● Materials provided:
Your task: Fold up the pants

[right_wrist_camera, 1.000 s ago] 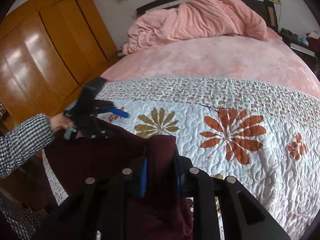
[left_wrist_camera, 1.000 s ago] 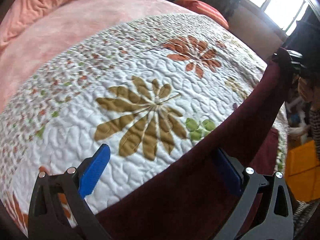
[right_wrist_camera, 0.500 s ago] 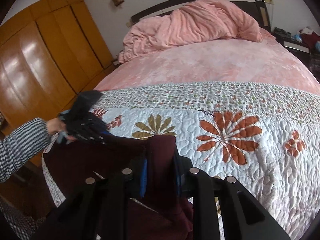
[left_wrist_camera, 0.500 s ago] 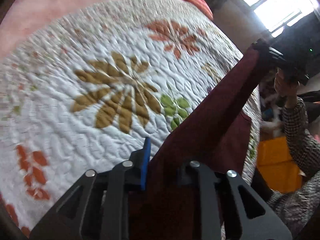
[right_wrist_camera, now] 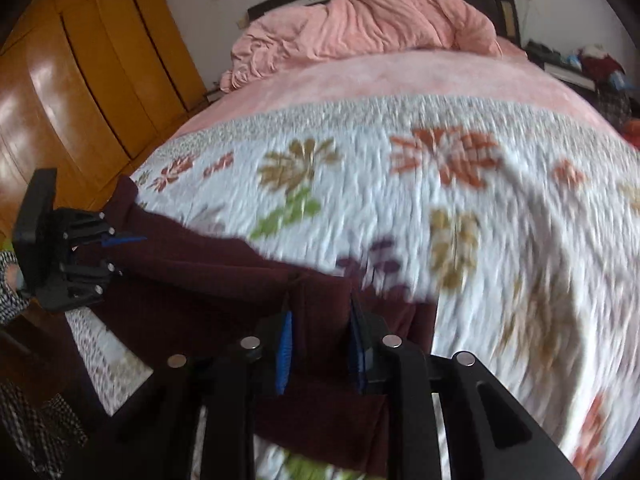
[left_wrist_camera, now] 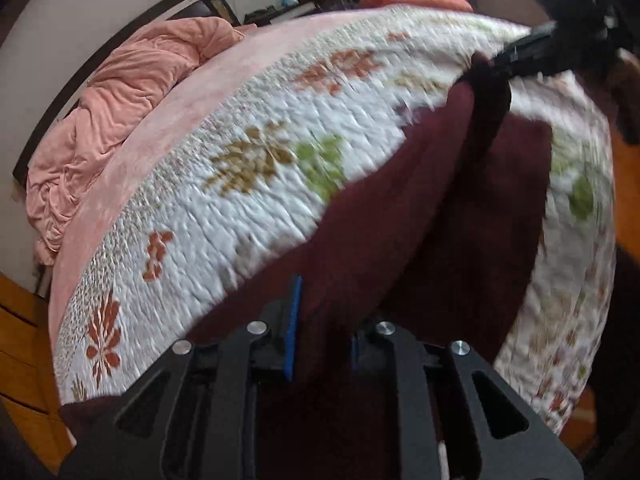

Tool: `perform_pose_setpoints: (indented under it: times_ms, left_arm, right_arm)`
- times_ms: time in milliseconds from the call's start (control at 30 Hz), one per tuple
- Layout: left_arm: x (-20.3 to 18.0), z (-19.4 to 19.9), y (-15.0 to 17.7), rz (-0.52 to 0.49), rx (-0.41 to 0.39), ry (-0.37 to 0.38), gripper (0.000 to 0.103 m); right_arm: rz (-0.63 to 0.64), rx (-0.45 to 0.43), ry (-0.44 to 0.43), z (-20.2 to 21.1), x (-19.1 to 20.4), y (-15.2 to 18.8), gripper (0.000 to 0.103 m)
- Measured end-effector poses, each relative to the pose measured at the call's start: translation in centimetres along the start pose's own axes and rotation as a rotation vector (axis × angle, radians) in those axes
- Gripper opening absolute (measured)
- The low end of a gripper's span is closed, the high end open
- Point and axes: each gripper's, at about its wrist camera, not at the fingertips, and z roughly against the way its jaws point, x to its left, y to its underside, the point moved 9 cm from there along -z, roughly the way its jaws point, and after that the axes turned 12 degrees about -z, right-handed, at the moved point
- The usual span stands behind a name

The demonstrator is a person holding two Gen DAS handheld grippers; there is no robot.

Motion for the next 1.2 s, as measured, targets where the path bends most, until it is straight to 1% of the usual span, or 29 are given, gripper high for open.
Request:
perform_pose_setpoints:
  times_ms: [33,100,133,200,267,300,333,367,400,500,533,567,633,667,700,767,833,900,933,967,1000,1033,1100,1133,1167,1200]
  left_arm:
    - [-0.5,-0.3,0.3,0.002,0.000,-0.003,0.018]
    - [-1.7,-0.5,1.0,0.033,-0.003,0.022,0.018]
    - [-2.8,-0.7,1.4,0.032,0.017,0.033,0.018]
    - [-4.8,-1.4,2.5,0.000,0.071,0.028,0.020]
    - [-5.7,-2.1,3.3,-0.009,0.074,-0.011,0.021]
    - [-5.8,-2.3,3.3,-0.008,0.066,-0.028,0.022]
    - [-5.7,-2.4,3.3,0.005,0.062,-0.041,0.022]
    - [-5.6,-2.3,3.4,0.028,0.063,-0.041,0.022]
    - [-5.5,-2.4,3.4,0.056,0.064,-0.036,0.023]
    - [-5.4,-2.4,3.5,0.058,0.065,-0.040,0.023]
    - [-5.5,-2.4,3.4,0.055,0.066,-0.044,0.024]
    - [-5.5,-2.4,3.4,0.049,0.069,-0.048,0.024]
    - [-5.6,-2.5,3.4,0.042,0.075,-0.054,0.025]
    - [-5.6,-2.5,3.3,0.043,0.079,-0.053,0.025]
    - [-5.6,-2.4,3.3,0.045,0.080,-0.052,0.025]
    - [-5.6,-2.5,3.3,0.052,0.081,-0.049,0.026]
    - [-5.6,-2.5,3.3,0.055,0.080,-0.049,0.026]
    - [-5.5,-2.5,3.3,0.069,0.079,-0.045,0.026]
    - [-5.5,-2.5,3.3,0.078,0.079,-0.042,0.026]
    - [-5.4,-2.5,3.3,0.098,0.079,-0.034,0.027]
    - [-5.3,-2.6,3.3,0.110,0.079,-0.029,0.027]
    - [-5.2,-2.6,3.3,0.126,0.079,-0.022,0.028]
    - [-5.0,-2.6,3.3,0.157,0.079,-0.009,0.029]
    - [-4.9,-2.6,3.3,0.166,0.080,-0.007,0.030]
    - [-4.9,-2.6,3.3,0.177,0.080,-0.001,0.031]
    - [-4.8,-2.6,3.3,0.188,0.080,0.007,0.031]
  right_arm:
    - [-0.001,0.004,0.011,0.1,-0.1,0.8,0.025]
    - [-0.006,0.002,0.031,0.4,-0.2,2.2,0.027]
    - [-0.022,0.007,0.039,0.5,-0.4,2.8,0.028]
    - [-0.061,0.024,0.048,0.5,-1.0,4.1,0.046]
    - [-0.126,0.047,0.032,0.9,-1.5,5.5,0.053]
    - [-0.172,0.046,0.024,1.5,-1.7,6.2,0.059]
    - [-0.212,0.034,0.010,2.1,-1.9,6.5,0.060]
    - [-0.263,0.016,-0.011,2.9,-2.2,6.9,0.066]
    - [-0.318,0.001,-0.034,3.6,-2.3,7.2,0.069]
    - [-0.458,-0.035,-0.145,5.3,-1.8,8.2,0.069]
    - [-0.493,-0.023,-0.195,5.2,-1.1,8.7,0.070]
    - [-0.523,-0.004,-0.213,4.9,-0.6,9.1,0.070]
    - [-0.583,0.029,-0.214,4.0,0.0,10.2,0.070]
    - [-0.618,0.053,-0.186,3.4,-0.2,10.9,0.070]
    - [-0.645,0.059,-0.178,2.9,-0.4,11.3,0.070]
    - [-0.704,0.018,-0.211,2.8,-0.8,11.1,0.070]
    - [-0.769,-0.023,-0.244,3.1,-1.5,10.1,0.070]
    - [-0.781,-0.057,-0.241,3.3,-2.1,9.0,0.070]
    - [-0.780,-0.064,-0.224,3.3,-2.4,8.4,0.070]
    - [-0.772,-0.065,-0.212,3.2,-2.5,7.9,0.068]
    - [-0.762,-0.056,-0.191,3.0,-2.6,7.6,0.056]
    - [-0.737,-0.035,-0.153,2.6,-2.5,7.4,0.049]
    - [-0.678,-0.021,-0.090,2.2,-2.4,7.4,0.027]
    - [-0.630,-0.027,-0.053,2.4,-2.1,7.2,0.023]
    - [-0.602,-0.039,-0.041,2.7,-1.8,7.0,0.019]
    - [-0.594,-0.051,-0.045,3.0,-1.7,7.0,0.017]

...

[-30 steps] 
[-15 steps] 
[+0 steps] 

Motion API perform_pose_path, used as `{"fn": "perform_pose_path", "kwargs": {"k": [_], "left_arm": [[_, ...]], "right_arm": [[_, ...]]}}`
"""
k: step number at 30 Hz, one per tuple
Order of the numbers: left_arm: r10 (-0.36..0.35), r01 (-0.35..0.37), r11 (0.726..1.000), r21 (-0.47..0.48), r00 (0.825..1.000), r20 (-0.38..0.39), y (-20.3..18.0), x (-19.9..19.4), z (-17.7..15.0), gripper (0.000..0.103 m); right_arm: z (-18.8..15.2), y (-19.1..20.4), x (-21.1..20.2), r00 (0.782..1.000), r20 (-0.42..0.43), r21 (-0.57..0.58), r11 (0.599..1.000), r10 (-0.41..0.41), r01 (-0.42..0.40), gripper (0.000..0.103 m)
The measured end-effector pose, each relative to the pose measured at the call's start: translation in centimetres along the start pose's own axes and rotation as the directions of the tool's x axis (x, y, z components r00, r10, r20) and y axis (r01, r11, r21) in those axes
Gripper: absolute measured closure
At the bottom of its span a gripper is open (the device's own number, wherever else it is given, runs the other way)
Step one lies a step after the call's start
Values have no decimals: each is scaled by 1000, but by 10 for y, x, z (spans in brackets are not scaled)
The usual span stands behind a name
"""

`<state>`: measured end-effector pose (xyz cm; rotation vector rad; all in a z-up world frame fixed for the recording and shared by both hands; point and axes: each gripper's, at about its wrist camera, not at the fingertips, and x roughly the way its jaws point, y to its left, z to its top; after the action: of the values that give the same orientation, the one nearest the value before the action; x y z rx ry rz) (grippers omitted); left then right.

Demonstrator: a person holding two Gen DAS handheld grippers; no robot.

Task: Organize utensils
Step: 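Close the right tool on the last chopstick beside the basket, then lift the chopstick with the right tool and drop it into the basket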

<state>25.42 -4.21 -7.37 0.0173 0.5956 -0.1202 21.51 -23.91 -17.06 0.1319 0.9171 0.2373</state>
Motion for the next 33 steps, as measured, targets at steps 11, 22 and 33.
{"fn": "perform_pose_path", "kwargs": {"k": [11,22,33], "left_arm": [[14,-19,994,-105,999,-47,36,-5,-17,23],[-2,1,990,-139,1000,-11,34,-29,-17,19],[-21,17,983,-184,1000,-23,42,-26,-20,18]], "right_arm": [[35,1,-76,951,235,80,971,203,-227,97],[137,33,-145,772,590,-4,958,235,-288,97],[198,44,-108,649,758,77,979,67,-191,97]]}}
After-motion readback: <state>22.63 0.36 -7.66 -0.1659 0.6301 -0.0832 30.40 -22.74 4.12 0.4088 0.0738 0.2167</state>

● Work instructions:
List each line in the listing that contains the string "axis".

● Answer to this problem:
- Measured end-effector poses, each relative to the pose measured at the call's start: translation in centimetres along the start pose's own axes and rotation as a rotation vector (axis × angle, radians) in those axes
The measured end-effector pose, each relative to the pose measured at the call's start: translation in centimetres along the start pose's own axes and rotation as the directions of the tool's x axis (x, y, z components r00, r10, r20) and y axis (r01, r11, r21) in those axes

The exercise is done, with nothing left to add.